How signalling proteins affect wound healing
What do a scraped knee, a paper cut, or any form of surgery have in common? The short answer is a wound in need of healing—but the long answer lies in a series of biological activities that allow tissues to repair themselves.
Questions about wound healing have been asked for more than 1,000 years. Now, scientists have begun decoding how signaling proteins are intimately involved in a process that transforms an open wound into remodeled healthy tissue.
While knowing more about simple wounds is important, the research underway at Virginia Commonwealth University also has a larger aim—helping to solve extraordinarily complex medical problems. Inflammatory disorders such as sepsis, anaphylaxis and trauma-induced coagulopathy might eventually be aided by research into wound repair. Trauma-induced coagulopathy refers to the blood’s inability to coagulate—form clots. The impairment, caused by severe trauma, can lead to prolonged or excessive bleeding, which can prove fatal.
Wounds heal through a dynamic process that involves various molecular pathways and cell types that are coordinated to facilitate healing in a timely and orderly manner, Dr. Charles E. Chalfant and colleagues write in the journal Science Signaling.
“One of the key players in this orchestra is a group of molecules called eicosanoids, which are derived from fatty acids, and control both inflammation and the migration of cells around the wound site,” reported Chalfant, who heads the lipid signaling research laboratory at Virginia Commonwealth University.
Eicosanoids not only are fatty-acid-derived molecules, as Chalfant and his colleagues have found, they are also signaling proteins. Signaling molecules are critical components of cells that allow short and long distance communications.
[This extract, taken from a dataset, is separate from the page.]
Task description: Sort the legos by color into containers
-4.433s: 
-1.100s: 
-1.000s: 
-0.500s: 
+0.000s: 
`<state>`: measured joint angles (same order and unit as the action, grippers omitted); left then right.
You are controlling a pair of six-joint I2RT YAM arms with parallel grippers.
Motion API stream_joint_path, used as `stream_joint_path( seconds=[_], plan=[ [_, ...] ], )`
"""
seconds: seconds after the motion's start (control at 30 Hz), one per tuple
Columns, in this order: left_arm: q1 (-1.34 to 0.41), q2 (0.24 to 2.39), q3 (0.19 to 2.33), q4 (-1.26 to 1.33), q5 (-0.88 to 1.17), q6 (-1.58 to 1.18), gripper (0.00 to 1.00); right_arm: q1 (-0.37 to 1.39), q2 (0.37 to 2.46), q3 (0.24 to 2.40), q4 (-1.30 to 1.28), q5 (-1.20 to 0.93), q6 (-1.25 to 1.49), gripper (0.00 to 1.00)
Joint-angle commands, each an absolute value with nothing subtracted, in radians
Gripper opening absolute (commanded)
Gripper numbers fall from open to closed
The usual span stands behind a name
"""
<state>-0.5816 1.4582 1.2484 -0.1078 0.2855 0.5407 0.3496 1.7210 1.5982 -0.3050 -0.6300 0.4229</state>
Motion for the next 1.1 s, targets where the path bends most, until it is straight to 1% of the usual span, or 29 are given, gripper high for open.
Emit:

Imagine a microscopic network that is roughly comparable to a telephone system through which calls are relayed and received.
As it turns out, eicosanoids steer two key stages of wound repair, Chalfant his team of investigators discovered in a groundbreaking investigation that has implications for surgical patients, accident victims, and possibly one day for those with potentially deadly inflammatory disorders. H. Patrick MacKnight, a colleague of Chalfant at Virginia Commonwealth University and the molecular biology division of the University of South Florida in Tampa, served as first author on the new report.
Wound repair, the team revealed, advances through distinct phases, which includes inflammation followed by proliferation and tissue remodeling. The team reported in Science Signaling that fibroblasts infiltrate the wound, proliferate, and secrete collagen, which is remodeled as the epithelium regenerates.
In their observations of laboratory animal models—mice that were assessed on a variety of wound-repair parameters—the scientists were able to document each step. They also noted the importance of eicosanoid signaling, which is crucial to the repair process.
Eicosanoids have to be produced by the body, according to Chalfant and his colleagues. They say the sphingolipid, ceramide 1-phosphate, binds to and activates group IVA cytosolic phospholipase to stimulate the production of eicosanoids.
“Because eicosanoids are important in wound healing, we examined the repair of skin wounds in knockout mice,” Chalfant wrote. The knockout (KO) mice were compared with their “knock-in” (KI) counterparts. The knockouts lacked the protein cPLA2α, but the knock-ins were endowed with it.
The wound closure rate was not affected in the KO or KI mice, but wound maturation was enhanced in the KI mice. Their wounds displayed increased infiltration of dermal fibroblasts, increased wound tensile strength and several other noteworthy differences compared with their KO counterparts.
The research is part of active area of inquiry in Chalfant’s laboratory, which is examining how lessons learned about inflammatory processes in wound repair can help shed new light on more complex medical conditions.
Eicosanoids, for example, are known mediators of inflammatory responses. The molecules underlie the pathogenesis of sepsis and other major medical disorders.